Violent Night is a naughty treat that makes the nice list for those needing an edgier alternative to Hallmark movies.

Film Review: Violent Night

Film Reviews

Violent Night
Director: Tommy Wirkola

87North Productions
In Theaters: 12.02

I’m one of those people who considers Die Hard to be a Christmas movie, and it’s an important part of my holiday tradition. It was inevitable that, one day, the “right guy in the wrong place at the wrong time” genre that it inspired would lean to Violent Night, an over-the-top action comedy that leans into the blueprint’s yuletide element and takes it to a new level. 

Violent Night’s Santa Claus (David Harbour, Black Widow, Stranger Things) is cynical, burnt out, drinking too heavily, having marital problems and struggling to summon enough Christmas spirit to fulfill his duty of bringing joy and gifts to the children of the world this year. Santa arrives at the lavish, mansion estate of the wealthy Lightstone family on Christmas Eve in order to drop off a gift to a deserving young girl named Trudy (Leah Brady), only to find that a group of mercenaries are seizing control of the compound and taking everyone inside hostage. The leader of the group of villains, Jimmy Martinez, code name “Mr. Scrooge,” had everything planned out, making a list and checking it twice. Scrooge didn’t count on a coal in the stocking, however, and when Santa decides to take the guys off the naughty list permanently, we are all in for a Violent Night.

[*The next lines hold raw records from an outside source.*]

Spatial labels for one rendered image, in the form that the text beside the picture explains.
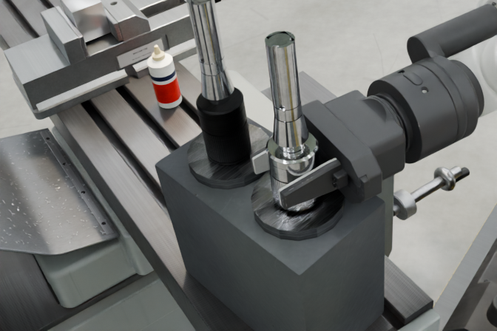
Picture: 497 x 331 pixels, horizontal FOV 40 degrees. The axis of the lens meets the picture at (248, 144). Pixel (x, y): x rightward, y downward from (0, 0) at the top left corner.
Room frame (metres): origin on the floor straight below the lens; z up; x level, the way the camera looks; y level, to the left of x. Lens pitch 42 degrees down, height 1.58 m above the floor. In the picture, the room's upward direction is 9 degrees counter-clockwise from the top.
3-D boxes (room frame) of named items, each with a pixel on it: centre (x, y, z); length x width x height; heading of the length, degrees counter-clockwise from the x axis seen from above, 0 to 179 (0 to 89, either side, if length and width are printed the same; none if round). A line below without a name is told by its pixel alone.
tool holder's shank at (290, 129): (0.45, -0.04, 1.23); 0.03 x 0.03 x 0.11
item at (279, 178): (0.45, -0.04, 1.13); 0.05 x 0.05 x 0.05
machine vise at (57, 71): (1.04, 0.21, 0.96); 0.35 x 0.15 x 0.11; 114
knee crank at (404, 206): (1.00, -0.37, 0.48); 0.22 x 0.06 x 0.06; 116
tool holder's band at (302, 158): (0.45, -0.04, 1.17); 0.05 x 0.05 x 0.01
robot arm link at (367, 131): (0.49, -0.12, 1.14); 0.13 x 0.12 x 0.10; 21
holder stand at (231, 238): (0.49, -0.01, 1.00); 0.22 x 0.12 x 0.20; 36
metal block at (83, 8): (1.03, 0.23, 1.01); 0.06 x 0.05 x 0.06; 24
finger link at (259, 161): (0.48, -0.03, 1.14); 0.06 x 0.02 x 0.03; 111
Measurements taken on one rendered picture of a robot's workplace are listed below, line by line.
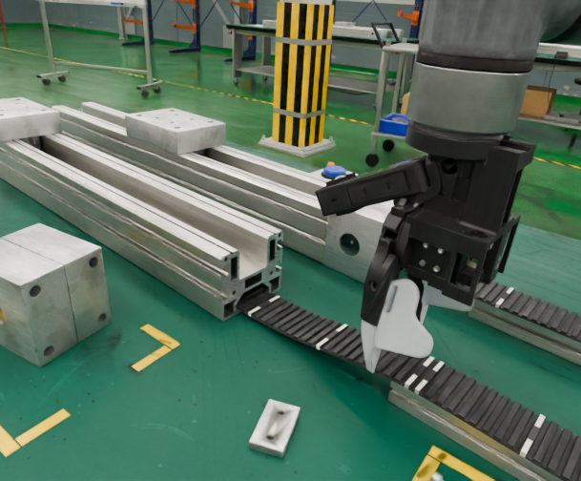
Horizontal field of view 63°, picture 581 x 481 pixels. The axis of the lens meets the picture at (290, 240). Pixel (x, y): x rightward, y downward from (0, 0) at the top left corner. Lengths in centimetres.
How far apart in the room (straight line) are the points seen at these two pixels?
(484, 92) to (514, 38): 3
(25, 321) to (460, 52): 42
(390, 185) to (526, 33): 13
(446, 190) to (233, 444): 27
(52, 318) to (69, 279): 4
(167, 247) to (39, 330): 17
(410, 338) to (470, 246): 9
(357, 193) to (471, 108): 12
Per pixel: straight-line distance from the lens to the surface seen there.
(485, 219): 36
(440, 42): 33
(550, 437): 45
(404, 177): 37
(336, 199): 42
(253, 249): 58
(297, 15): 385
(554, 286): 75
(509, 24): 33
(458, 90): 33
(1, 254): 54
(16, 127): 98
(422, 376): 46
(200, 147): 87
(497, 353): 58
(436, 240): 36
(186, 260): 56
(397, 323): 39
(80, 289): 52
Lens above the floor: 111
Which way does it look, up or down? 27 degrees down
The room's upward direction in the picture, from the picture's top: 4 degrees clockwise
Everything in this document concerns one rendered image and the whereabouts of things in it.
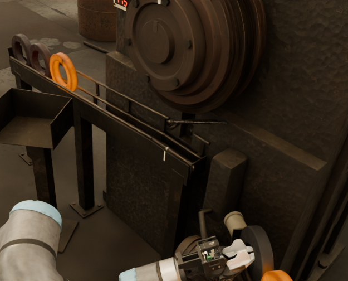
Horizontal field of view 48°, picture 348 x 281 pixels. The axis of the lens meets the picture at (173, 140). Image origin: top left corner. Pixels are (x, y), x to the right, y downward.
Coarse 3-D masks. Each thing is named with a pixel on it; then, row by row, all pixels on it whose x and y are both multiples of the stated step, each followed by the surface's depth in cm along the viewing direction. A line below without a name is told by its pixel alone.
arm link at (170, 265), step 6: (168, 258) 100; (174, 258) 101; (162, 264) 97; (168, 264) 97; (174, 264) 97; (162, 270) 96; (168, 270) 96; (174, 270) 96; (162, 276) 96; (168, 276) 96; (174, 276) 95
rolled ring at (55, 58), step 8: (56, 56) 173; (64, 56) 171; (56, 64) 179; (64, 64) 170; (72, 64) 171; (56, 72) 181; (72, 72) 171; (56, 80) 181; (72, 80) 172; (72, 88) 175
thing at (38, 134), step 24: (0, 96) 152; (24, 96) 160; (48, 96) 158; (0, 120) 154; (24, 120) 162; (48, 120) 163; (72, 120) 161; (24, 144) 148; (48, 144) 148; (48, 168) 165; (48, 192) 170
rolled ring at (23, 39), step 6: (18, 36) 192; (24, 36) 193; (12, 42) 200; (18, 42) 199; (24, 42) 191; (30, 42) 192; (12, 48) 202; (18, 48) 202; (24, 48) 192; (18, 54) 203; (24, 60) 204; (24, 66) 199; (30, 66) 196
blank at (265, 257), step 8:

Of course, a R-rated action comedy about Santa Claus that throws itself into its titular violence with gusto isn’t for everyone, though director Tommy Wirkola (Hansel and Gretel: Witchhunters’) is smart enough to be aware of this fact. The screenplay by Pat Casey and Josh Miller isn’t great, though its parody moments are strong. Violent Night works because it’s keenly aware of its audience, namely action fans with a subversive sense of humor. 

David Harbour pulls off disheveled, past-his-prime Saint Nick ready to kick some ass in a way that it’s hard to picture truly working coming  from anyone else. Harbour puts everything he’s got into each role, and he’s clearly having a blast with the tongue-in-cheek parody. He’s also got a wonderful, tender side, and interplay between Harbour and Brady as little Trudy is surprisingly sweet.  Whenever the film is focused on these two, it’s a joy to the world. 

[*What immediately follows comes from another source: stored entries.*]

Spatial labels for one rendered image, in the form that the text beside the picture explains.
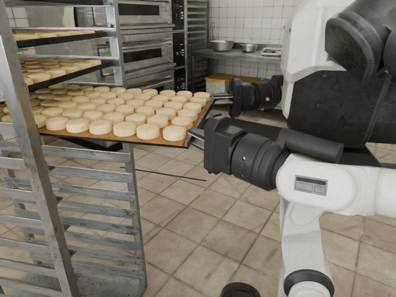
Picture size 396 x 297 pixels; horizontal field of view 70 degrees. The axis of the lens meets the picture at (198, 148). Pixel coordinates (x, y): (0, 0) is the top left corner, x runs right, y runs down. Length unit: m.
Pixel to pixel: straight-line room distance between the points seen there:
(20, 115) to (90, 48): 2.25
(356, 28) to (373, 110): 0.25
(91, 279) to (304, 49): 1.46
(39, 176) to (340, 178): 0.60
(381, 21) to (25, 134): 0.65
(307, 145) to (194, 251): 1.55
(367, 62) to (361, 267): 1.73
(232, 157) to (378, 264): 1.75
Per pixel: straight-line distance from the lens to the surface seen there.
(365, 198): 0.43
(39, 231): 1.65
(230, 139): 0.51
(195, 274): 1.81
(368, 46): 0.45
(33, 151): 0.71
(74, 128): 0.69
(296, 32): 0.61
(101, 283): 1.65
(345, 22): 0.45
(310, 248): 0.90
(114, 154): 1.16
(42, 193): 0.75
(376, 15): 0.46
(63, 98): 0.93
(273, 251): 2.00
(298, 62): 0.60
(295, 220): 0.79
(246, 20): 4.93
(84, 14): 2.89
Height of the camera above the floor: 1.37
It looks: 25 degrees down
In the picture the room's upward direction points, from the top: straight up
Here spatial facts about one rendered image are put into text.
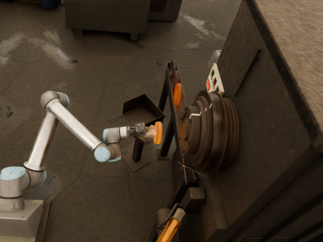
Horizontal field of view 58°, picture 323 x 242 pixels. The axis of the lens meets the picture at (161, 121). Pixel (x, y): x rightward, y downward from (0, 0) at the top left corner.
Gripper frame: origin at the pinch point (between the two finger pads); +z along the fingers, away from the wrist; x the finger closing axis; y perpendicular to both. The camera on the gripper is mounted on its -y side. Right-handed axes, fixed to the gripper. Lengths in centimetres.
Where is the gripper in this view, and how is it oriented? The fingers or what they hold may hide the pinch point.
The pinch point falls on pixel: (158, 131)
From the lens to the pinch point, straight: 197.1
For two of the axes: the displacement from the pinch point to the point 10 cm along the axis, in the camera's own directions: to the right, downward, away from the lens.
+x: -0.6, -7.8, 6.2
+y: -1.2, -6.1, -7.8
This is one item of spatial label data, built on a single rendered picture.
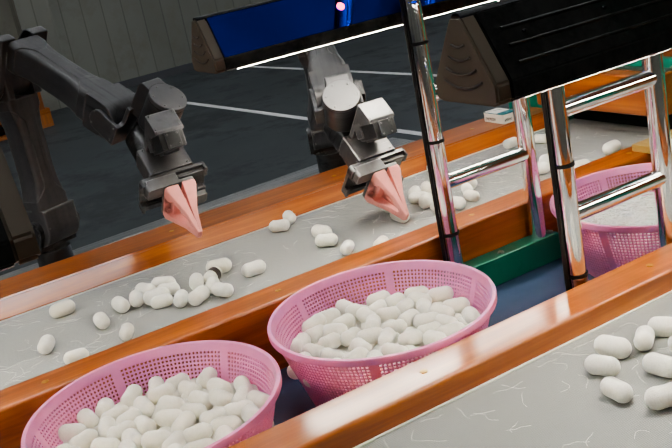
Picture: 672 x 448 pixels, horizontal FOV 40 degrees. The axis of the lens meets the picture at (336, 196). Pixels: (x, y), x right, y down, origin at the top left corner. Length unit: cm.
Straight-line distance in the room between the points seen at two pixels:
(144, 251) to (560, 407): 80
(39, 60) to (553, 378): 96
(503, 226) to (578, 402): 49
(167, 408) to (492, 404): 35
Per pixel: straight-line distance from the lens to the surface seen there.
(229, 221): 154
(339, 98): 140
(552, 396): 91
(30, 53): 156
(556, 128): 102
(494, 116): 184
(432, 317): 110
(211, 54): 121
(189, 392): 106
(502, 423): 88
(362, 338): 108
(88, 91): 147
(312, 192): 160
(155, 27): 966
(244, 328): 116
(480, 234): 132
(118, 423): 104
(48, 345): 126
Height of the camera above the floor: 120
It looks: 16 degrees down
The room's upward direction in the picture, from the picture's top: 11 degrees counter-clockwise
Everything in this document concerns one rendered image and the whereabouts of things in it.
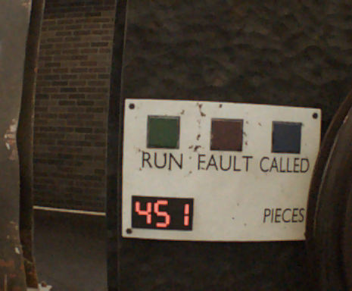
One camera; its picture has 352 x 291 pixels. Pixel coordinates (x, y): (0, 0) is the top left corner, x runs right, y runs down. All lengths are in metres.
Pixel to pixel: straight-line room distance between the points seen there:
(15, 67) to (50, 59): 3.64
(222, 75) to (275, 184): 0.16
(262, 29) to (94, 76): 6.08
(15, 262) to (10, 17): 1.46
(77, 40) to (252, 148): 6.20
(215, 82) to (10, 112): 2.61
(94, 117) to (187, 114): 6.08
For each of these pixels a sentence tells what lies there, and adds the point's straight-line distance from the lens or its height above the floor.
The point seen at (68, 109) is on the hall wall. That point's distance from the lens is 6.92.
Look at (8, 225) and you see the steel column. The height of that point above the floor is 0.52.
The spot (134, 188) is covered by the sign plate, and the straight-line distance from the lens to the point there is 0.81.
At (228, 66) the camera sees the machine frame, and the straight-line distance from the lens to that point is 0.82.
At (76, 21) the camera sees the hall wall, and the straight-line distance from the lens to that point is 6.98.
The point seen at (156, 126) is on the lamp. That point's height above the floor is 1.21.
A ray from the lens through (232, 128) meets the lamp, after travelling 0.79.
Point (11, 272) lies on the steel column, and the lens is 3.53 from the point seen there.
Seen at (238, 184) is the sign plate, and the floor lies 1.14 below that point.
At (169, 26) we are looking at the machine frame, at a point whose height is 1.34.
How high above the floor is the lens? 1.23
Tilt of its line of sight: 4 degrees down
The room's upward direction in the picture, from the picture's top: 2 degrees clockwise

Violent Night  falters whenever it becomes too focused on the shrill, obnoxious Lightstone family, and during those interludes, I found myself wanting to return to the action. The only reason those sequences are tolerable at all is John Leguizamo, who is nearly incapable of giving a bad performance and seems to be having almost as much fun as Harbour. Leguizamo’s first major movie role was as one of the mercenary terrorists in Die Hard 2 in 1990, and there are plenty of winking references to that film throughout (even the infamous icecycle stabbing).

The action in Violent Night is lively and played more for laughs than suspense and excitement. The sheer outrageous brutality of some of the more extreme deaths is darkly hilarious, as Santa uses every weapon at his disposal, even the star from a Christmas tree as a deadly weapon. The more outlandish and nasty, the funnier it gets, and it makes for great parody of 80s and 90s action, recalling Edgar’ Wright’s  Hot Fuzz in all the right ways, though the film overall doesn’t reach comparable levels of brilliance.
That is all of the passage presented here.